* What needs to be done:
Search the material for "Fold" and copy each line in which it is found.

[[ Source information open ]]

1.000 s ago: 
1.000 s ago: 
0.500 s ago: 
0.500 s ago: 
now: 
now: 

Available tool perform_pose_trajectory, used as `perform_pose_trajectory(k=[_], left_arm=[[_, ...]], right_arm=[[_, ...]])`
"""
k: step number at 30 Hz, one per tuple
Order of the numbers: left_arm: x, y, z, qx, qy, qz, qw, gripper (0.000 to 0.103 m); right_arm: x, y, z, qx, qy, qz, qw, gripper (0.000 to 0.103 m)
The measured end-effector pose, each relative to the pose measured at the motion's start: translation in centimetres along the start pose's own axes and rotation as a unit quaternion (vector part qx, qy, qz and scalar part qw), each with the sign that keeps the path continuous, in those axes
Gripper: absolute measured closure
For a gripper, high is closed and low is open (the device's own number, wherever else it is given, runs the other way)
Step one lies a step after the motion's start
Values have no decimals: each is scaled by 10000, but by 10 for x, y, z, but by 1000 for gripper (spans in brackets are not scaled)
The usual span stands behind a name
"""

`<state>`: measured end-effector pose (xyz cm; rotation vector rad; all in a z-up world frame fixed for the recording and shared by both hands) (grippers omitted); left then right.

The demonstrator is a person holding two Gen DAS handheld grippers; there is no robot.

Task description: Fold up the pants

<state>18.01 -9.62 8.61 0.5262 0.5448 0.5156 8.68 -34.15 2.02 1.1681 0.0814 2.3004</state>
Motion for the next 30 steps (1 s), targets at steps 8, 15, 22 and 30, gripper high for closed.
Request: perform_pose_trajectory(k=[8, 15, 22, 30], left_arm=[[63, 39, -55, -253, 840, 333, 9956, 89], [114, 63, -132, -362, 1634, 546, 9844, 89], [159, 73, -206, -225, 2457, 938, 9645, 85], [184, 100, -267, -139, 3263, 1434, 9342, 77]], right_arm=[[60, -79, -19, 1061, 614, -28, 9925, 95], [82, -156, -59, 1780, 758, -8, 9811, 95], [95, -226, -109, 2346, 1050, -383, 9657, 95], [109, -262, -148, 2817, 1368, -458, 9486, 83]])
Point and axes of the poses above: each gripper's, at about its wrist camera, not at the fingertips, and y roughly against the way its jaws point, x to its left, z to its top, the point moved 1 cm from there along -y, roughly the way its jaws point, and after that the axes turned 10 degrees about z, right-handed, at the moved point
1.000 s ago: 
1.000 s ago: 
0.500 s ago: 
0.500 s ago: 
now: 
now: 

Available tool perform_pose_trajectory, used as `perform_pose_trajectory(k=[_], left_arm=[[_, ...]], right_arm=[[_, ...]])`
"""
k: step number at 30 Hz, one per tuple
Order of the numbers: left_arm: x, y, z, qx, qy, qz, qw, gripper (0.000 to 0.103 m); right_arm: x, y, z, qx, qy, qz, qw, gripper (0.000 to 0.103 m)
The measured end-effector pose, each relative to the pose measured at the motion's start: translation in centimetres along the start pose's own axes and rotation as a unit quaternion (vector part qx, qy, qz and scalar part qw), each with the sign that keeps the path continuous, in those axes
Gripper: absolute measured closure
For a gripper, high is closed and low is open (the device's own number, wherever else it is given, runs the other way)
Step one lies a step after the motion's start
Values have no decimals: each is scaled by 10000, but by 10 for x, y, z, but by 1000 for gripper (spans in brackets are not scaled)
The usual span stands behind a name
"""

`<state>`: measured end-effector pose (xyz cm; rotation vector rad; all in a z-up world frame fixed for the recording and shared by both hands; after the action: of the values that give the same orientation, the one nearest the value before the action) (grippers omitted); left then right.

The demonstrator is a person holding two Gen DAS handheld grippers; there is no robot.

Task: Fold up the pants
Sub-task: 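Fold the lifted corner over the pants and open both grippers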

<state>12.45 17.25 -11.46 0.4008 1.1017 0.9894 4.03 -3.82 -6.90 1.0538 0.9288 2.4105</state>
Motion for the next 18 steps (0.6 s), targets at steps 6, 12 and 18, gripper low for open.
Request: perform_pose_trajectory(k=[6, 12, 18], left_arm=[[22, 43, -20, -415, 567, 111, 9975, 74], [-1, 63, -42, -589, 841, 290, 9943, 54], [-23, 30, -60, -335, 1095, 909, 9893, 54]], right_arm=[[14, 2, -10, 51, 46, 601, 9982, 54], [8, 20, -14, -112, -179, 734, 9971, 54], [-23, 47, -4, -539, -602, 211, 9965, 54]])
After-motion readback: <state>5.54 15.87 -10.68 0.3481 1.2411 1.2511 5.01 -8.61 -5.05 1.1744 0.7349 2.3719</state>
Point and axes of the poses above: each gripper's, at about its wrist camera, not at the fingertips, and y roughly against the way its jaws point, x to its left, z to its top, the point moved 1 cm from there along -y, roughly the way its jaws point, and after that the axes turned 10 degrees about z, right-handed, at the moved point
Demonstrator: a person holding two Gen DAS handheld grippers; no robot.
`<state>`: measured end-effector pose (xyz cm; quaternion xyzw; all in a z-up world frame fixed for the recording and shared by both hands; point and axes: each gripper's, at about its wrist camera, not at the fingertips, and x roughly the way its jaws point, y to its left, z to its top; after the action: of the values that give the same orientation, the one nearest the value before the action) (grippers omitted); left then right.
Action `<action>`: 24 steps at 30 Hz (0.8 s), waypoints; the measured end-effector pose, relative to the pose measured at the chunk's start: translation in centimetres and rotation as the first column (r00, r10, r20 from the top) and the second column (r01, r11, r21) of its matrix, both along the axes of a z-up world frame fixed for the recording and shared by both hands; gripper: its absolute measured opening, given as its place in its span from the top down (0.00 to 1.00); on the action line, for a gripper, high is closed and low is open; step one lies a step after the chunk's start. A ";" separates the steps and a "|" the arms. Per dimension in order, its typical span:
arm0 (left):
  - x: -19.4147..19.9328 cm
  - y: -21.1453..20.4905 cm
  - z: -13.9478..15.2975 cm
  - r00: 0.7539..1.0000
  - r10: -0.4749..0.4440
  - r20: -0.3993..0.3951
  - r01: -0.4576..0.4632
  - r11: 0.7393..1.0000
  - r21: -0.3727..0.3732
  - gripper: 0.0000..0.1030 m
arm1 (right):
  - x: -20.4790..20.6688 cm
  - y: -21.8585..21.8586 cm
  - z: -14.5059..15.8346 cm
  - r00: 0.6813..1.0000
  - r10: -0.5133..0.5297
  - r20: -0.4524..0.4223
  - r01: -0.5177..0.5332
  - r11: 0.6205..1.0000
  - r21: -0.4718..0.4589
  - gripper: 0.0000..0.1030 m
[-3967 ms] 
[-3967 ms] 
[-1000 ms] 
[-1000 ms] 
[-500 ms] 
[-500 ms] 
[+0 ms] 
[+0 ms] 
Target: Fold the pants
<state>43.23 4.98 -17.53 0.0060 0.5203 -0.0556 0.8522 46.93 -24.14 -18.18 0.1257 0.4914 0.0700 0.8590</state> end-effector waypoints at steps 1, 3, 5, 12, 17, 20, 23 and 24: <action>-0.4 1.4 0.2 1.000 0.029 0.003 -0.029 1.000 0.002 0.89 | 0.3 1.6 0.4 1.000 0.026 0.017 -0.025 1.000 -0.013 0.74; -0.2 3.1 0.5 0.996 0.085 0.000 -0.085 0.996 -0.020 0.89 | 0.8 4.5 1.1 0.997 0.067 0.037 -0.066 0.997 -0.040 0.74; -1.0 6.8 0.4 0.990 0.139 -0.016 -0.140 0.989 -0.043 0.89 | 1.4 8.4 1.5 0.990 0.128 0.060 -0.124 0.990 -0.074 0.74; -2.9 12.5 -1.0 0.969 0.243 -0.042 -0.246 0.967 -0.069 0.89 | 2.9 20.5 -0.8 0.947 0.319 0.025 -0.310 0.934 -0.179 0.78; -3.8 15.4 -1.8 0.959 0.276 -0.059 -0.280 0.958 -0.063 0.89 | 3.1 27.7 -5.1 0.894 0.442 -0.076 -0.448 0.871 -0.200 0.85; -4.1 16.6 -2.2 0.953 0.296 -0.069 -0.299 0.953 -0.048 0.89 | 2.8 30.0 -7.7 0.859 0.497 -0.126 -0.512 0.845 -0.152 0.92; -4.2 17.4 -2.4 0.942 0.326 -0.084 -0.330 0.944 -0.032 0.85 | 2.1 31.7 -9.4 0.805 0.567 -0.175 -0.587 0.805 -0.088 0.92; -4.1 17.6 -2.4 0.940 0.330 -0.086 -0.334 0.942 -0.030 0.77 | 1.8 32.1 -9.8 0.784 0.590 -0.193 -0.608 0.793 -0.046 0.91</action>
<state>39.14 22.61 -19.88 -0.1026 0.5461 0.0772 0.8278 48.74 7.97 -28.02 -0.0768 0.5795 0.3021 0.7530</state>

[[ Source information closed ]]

* Output for this exercise:
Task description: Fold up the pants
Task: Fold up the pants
Sub-task: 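Fold the lifted corner over the pants and open both grippers
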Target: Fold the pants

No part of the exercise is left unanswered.